We were so grateful that the cast only had to be on for 3 weeks, because those 3 weeks felt like the longest 3 weeks ever! The first week was absolute torture, trying to keep him comfortable, trying to get him to sleep a while he cried in pain. Even now, it makes my heart hurt and my eyes tear to even think about it. I was in a seriously dark place feeling guilty for what had happened. It was a very hard thing to let go of. No matter how many friends, family or doctors told me "accidents happen" it did not help. I felt sick about it. It was hard to not feel bad every time he cried out in pain. All I have to say is that I am blessed. I am blessed to have so many friends, family, and a loving husband who helped me get through it. I am also grateful for this baby boy of mine who despite everything would give me a smile every once in awhile.
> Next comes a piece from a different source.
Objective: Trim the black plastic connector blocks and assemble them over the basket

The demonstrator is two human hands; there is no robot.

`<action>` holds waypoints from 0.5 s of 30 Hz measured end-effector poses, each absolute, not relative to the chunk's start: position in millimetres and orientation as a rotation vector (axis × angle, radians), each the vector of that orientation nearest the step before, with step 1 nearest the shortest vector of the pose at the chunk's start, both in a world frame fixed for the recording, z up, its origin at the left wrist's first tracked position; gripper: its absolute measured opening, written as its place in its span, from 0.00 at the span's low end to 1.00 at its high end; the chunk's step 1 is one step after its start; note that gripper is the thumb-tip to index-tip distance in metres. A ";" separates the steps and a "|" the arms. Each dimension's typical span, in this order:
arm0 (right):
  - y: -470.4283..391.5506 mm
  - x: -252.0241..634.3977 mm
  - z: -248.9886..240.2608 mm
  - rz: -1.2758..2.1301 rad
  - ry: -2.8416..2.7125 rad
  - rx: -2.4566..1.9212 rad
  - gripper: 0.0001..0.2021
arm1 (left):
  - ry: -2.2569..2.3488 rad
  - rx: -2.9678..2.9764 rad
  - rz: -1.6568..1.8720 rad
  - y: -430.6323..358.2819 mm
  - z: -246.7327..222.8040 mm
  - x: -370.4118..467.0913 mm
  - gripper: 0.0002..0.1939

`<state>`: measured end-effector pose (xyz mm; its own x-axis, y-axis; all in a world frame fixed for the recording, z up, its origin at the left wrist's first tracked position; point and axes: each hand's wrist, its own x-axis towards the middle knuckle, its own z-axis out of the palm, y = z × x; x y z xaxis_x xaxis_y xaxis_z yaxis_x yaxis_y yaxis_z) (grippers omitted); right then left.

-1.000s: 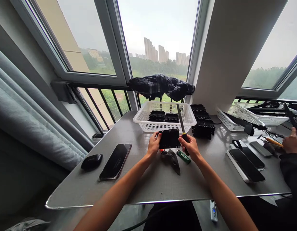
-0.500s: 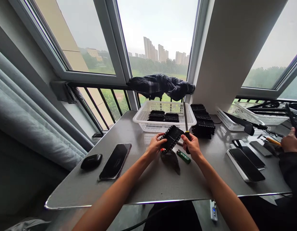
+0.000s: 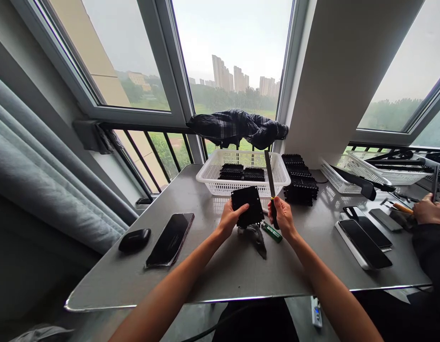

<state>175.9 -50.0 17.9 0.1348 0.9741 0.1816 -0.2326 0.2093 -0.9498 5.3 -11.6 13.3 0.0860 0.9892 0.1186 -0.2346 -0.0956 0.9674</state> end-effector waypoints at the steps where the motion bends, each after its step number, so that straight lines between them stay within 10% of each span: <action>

We were thrilled that his little bear costume fit over his cast, because seriously he is just so cute! We only walked him around the block to see the neighbors, but it was still worth it!
We were all so grateful to get the cast off!
It is amazing how quickly baby bones grow. The surgeon told us when he broke it that if he was older (4 or 5 years old) they would have had to do surgery to fix his leg, but because he was so young when it happened, that the bone could heal on its own. The human body really is amazing. The only down side of the cast removal was that he now has PTSD and if we turn the blender on high it sounds too much like the saw they used to cut the cast off and he immediately panics and cries. My poor sweet boy.